# Work request
Repeat only the stretch of lines below that runs from the line with "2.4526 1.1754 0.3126" through the line with "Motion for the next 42", unaltered.

# Extracted entries
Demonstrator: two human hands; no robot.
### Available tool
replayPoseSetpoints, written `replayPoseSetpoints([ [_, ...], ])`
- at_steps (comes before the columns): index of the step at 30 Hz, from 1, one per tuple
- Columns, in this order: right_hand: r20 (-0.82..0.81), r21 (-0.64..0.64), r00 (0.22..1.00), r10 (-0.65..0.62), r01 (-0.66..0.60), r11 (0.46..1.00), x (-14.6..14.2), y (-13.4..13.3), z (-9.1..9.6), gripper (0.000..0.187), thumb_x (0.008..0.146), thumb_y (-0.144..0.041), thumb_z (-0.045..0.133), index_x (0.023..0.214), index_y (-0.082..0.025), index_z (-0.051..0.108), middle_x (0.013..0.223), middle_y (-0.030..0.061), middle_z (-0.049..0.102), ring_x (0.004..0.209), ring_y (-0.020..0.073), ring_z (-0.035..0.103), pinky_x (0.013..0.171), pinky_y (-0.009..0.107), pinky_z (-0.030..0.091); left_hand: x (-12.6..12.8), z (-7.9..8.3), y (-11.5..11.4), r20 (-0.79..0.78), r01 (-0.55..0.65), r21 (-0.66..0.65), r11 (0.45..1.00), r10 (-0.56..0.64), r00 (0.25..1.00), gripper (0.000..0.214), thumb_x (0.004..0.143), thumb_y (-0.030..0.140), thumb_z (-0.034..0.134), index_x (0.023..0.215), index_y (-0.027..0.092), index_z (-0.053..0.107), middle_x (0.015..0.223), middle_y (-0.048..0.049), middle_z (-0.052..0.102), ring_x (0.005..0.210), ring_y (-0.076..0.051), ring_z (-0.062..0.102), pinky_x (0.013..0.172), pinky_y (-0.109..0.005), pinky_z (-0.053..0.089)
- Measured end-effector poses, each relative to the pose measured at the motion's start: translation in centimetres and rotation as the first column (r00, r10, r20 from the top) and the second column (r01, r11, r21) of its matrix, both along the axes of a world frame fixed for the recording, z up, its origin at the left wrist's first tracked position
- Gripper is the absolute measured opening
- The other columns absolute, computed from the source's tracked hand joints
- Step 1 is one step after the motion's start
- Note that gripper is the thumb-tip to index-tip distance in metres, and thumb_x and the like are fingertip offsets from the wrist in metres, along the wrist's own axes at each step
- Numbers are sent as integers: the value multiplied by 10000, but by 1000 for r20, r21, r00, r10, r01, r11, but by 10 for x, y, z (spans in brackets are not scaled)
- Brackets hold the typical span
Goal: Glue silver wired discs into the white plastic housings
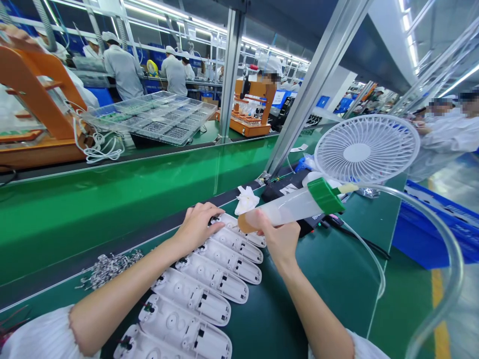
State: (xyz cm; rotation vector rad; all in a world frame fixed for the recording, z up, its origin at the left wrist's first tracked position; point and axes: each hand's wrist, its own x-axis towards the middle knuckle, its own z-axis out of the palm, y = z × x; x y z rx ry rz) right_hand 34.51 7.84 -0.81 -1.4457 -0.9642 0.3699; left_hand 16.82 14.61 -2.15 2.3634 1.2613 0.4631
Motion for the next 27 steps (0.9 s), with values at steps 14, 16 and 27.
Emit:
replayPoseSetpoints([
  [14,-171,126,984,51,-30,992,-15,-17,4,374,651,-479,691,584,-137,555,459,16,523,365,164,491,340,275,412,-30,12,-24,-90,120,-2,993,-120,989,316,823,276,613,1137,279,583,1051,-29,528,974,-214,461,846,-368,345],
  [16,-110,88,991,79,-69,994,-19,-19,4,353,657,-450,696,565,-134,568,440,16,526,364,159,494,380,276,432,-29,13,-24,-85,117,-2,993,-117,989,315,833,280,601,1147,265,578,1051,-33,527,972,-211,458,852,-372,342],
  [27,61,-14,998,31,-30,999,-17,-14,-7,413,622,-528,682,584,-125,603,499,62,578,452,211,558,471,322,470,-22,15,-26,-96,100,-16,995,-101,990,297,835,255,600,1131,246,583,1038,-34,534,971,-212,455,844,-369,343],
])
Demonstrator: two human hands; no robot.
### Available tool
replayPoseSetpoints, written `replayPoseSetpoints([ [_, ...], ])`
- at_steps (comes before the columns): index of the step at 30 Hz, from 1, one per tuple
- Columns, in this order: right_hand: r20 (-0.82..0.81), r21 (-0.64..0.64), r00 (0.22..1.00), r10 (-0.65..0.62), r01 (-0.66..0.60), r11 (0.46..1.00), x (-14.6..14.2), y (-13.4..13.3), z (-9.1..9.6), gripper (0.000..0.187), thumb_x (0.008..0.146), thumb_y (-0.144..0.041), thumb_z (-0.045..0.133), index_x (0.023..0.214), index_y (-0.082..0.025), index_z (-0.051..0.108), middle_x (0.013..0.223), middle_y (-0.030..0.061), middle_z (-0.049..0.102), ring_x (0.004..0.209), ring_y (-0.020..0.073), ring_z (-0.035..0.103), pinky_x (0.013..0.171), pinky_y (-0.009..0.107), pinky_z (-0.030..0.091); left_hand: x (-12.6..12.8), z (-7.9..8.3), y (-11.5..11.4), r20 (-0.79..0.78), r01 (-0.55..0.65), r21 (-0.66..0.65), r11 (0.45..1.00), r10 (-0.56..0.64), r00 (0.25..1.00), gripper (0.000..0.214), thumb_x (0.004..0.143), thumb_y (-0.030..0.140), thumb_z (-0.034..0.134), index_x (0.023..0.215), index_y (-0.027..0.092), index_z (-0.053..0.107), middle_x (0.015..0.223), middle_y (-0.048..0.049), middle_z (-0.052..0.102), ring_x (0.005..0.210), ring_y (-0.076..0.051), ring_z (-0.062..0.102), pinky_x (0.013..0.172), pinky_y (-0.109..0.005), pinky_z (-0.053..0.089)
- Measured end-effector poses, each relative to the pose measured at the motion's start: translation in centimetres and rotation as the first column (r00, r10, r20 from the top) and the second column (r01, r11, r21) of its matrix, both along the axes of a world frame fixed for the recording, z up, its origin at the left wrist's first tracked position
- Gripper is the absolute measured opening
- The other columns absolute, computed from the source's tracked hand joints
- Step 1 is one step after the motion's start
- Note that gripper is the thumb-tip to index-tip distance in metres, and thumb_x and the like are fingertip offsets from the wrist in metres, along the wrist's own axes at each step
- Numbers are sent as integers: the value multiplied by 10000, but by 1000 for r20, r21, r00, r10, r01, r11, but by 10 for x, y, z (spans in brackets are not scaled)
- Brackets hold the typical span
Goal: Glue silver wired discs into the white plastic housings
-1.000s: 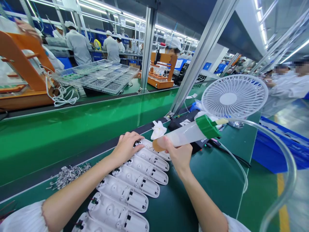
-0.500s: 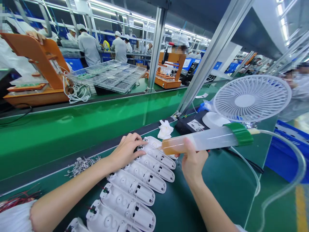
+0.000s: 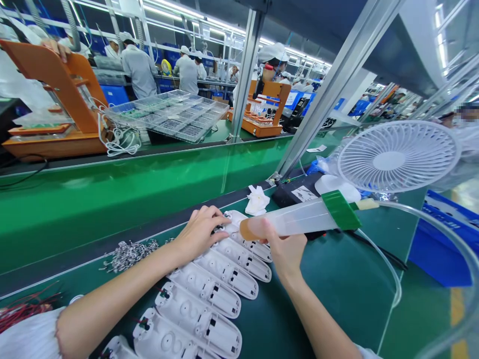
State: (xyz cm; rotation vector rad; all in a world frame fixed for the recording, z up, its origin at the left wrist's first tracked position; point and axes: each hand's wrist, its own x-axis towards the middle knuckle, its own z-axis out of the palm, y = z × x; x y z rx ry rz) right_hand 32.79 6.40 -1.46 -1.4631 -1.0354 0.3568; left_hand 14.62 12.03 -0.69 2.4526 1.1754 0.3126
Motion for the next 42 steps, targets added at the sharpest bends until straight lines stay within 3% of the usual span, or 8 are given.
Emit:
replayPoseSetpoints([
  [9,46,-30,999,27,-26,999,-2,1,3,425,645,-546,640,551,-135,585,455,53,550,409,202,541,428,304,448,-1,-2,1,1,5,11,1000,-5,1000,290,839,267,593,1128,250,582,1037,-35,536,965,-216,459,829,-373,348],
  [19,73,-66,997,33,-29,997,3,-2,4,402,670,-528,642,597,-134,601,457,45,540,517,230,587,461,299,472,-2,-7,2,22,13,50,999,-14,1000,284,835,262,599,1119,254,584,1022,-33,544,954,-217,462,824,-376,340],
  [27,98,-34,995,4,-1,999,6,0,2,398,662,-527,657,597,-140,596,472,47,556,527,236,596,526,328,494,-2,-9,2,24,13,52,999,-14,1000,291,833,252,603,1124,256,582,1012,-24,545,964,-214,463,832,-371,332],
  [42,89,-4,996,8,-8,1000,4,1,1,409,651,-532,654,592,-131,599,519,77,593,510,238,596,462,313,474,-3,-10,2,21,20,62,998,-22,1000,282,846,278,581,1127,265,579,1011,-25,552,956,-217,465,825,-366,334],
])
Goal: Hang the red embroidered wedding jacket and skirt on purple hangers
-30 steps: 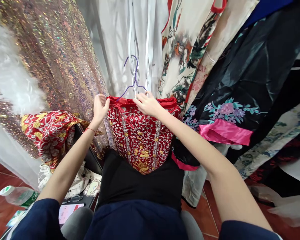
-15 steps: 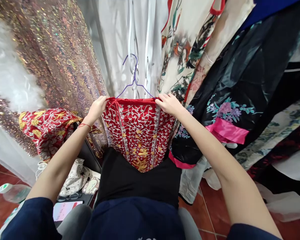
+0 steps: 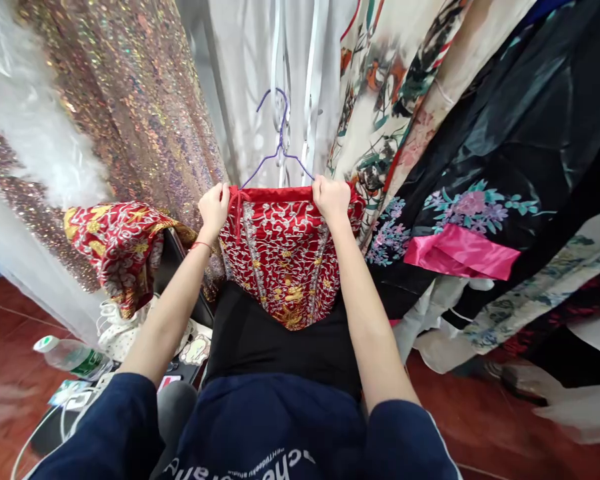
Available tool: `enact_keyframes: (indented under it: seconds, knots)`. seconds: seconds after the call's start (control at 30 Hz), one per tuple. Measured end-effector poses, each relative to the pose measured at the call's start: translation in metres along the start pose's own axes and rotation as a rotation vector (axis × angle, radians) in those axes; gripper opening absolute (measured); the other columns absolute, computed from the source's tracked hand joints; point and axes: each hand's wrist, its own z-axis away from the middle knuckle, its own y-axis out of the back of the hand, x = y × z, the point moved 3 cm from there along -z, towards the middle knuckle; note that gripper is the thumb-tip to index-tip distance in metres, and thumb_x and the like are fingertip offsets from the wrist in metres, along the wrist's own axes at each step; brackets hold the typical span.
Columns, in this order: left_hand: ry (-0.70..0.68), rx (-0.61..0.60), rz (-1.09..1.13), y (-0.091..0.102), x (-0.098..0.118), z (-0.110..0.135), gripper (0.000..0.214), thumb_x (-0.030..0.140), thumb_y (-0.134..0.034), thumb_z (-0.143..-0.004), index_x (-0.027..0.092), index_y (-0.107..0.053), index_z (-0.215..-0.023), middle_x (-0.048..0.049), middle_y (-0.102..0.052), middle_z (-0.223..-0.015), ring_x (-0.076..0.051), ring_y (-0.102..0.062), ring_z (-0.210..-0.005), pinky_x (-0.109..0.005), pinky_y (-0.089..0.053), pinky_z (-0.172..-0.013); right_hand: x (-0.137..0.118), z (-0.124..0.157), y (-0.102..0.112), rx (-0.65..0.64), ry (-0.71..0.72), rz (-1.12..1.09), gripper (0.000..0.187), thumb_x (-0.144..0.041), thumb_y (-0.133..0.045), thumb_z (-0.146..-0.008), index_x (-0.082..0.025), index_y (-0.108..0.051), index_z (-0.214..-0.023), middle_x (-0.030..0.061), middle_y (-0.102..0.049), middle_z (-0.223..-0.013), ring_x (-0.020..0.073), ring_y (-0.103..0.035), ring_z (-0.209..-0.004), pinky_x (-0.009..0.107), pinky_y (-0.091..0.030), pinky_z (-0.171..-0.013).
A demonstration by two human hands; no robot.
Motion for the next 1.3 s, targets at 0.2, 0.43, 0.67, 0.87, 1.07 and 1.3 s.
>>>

# Exercise result
State: (xyz cm; rotation vector rad; all in a world frame fixed for the recording, z up, its origin at the left wrist's first tracked position; point and axes: each hand's wrist, its own x-axis towards the middle knuckle, its own z-axis out of the palm, y = z × x; x y z rx ry rz) right_hand 32.79 6.40 -1.46 -1.4631 -1.0354 0.3568; left_hand 14.62 12.03 -0.69 2.4526 1.1754 0.3126
Motion for the next 42 steps, targets added at the sharpest bends until straight lines stay within 3% of the usual span, or 8 are given.

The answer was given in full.